Biden could also simply ask senators what country their spouse has always wanted to visit, and offer them an ambassadorship to a vacation destination country like France or Italy or Spain, where they’ll make up to $187,000 a year and get VIP treatment everywhere they go.
Obviously having two more Democrats in the Senate would be great, and both Jon Ossoff and Raphael Warnock would be significantly better than Kelly Loeffler and David Perdue. But we shouldn’t let ourselves think their election and consistent unity of the Senate Democratic Caucus is the only way we can ever pass any legislation.
In fact, if Biden were so inclined, he could find places to appoint these Republicans even if Ossoff and Warnock win, in order to expand the Democrats’ Senate majority enough to pass statehood resolutions for Washington, DC and Puerto Rico.
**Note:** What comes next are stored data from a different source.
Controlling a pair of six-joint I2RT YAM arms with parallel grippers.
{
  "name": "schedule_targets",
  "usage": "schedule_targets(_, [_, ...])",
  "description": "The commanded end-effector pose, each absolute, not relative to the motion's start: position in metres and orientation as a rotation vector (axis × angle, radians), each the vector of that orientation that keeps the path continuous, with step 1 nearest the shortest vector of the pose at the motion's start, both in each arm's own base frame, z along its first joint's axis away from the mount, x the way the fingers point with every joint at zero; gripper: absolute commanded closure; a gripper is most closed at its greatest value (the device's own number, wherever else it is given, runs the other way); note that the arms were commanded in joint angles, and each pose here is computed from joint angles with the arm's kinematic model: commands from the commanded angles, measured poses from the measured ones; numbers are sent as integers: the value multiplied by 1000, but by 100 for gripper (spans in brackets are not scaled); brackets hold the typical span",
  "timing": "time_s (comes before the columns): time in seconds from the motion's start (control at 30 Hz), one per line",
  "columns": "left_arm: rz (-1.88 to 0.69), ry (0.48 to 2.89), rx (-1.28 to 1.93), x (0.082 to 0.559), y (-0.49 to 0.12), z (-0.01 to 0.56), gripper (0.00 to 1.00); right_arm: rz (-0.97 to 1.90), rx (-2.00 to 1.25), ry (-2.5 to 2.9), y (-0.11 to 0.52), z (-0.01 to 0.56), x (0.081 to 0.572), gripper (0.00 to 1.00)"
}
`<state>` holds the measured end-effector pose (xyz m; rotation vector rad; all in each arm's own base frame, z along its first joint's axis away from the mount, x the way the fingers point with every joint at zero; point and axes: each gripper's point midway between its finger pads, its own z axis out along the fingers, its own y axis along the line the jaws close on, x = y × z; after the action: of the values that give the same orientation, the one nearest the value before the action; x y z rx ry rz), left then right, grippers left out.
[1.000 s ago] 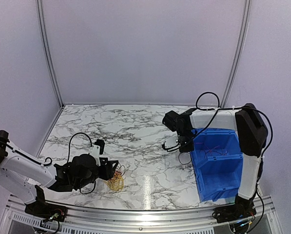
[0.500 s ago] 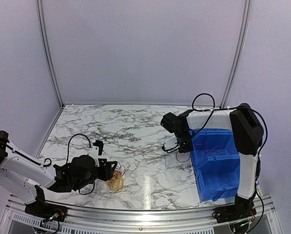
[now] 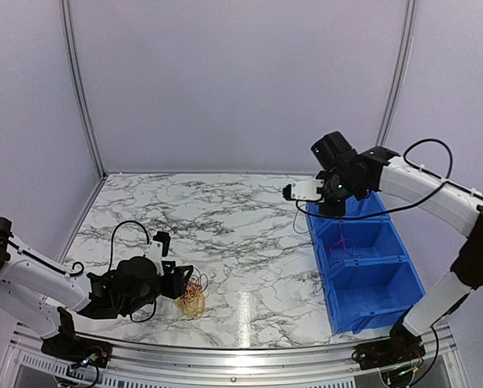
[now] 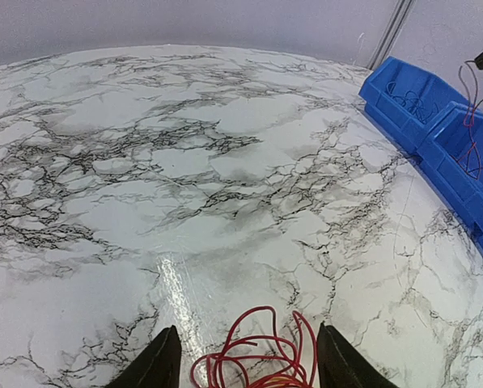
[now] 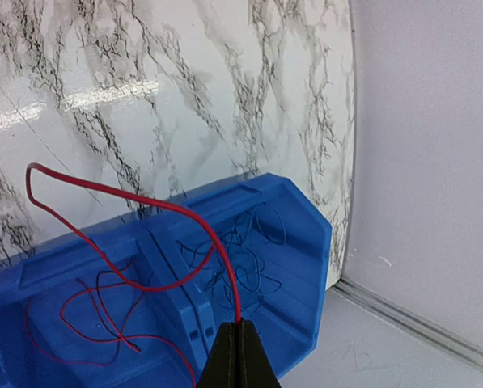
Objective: Untangle the cables
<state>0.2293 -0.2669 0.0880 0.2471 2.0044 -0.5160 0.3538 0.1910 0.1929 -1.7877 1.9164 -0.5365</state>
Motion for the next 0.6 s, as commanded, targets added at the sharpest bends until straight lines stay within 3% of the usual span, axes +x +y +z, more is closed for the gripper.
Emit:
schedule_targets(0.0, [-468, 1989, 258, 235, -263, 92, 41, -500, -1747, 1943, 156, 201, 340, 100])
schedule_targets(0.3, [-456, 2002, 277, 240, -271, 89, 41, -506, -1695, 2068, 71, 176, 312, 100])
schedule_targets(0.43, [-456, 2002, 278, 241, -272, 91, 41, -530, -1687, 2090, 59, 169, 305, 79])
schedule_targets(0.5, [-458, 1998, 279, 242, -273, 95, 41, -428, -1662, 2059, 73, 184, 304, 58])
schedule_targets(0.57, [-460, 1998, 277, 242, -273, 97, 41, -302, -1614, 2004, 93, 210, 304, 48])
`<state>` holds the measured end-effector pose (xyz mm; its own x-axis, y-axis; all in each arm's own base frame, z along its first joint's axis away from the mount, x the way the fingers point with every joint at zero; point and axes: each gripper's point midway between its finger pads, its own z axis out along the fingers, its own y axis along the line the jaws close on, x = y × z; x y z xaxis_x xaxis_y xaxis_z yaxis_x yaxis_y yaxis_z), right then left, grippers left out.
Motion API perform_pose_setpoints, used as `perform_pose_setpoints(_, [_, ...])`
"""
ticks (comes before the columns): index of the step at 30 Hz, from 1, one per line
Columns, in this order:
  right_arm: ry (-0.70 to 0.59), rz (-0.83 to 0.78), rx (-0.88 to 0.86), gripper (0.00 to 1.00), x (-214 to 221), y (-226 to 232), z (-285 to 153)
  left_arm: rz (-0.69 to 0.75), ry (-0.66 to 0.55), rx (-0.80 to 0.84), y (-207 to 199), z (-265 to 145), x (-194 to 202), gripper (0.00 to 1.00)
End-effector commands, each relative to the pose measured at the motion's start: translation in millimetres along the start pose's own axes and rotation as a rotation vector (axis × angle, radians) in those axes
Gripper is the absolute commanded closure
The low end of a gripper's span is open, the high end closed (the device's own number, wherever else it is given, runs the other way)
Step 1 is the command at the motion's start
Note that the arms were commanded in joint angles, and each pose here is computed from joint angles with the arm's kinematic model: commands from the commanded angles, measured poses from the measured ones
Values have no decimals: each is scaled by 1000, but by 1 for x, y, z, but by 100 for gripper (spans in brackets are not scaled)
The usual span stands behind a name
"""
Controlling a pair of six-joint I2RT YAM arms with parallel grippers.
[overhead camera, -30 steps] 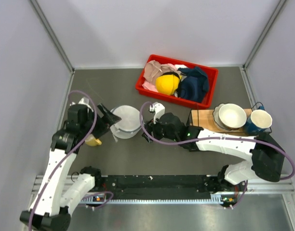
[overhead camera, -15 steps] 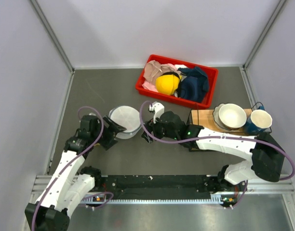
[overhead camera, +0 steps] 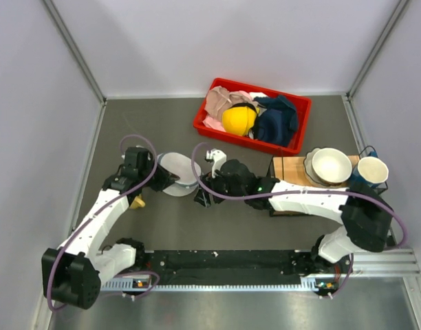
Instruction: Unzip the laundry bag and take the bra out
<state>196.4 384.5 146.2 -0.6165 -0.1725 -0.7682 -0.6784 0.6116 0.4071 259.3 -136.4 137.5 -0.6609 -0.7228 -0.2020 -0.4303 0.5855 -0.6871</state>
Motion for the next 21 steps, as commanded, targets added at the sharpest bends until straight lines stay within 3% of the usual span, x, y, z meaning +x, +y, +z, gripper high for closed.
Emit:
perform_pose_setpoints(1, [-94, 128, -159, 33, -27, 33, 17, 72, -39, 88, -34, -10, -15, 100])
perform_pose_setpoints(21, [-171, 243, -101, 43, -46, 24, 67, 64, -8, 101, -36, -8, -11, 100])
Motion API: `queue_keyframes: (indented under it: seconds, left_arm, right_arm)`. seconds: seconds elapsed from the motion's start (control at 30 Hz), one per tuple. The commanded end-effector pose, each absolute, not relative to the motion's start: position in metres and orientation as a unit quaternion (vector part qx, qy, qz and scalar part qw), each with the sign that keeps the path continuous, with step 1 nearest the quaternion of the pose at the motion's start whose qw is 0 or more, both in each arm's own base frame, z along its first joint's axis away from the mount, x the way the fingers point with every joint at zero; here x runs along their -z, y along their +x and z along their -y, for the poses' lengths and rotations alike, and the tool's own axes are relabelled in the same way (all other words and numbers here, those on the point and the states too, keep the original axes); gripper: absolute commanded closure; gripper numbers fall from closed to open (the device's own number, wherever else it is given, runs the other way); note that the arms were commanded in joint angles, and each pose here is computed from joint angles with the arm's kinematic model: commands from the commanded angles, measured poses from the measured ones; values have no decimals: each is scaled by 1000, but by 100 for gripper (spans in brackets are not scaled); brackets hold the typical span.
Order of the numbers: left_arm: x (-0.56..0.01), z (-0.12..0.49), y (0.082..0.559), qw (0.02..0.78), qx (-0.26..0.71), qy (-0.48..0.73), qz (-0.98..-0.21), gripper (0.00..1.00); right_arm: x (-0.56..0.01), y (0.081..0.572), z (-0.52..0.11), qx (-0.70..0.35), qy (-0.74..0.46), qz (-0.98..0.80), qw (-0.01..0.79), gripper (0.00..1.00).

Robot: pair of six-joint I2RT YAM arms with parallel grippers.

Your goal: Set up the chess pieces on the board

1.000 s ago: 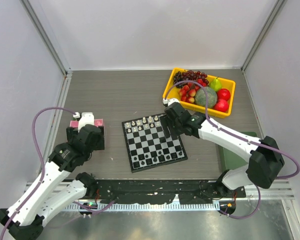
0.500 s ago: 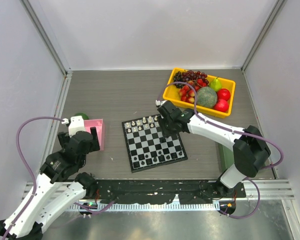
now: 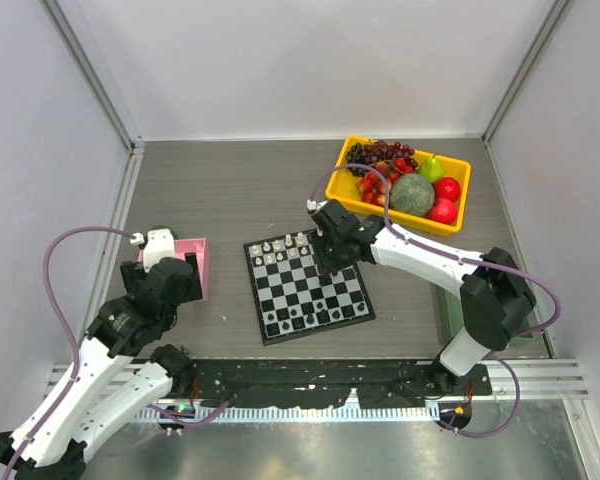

Both DC and Puerto Rico have passed resolutions petitioning for statehood, which means Congress is the last remaining obstacle standing in the way of their goal.
Should DC and Puerto Rico be added as the 51st and 52nd states, that would virtually guarantee four new Democratic senators, which would give the Biden administration plenty of leeway to abolish the filibuster and hold up-or-down votes on the hundreds of bills the Democratic-controlled House has already passed and that Mitch McConnell has refused to bring up for a floor vote. America would be a drastically improved country in short order.
The only question now is, does Biden have the political will to get all of this done, or will he do as Obama did for eight years, shrug his shoulders, and blame a gridlocked Senate on his inability to get anything done?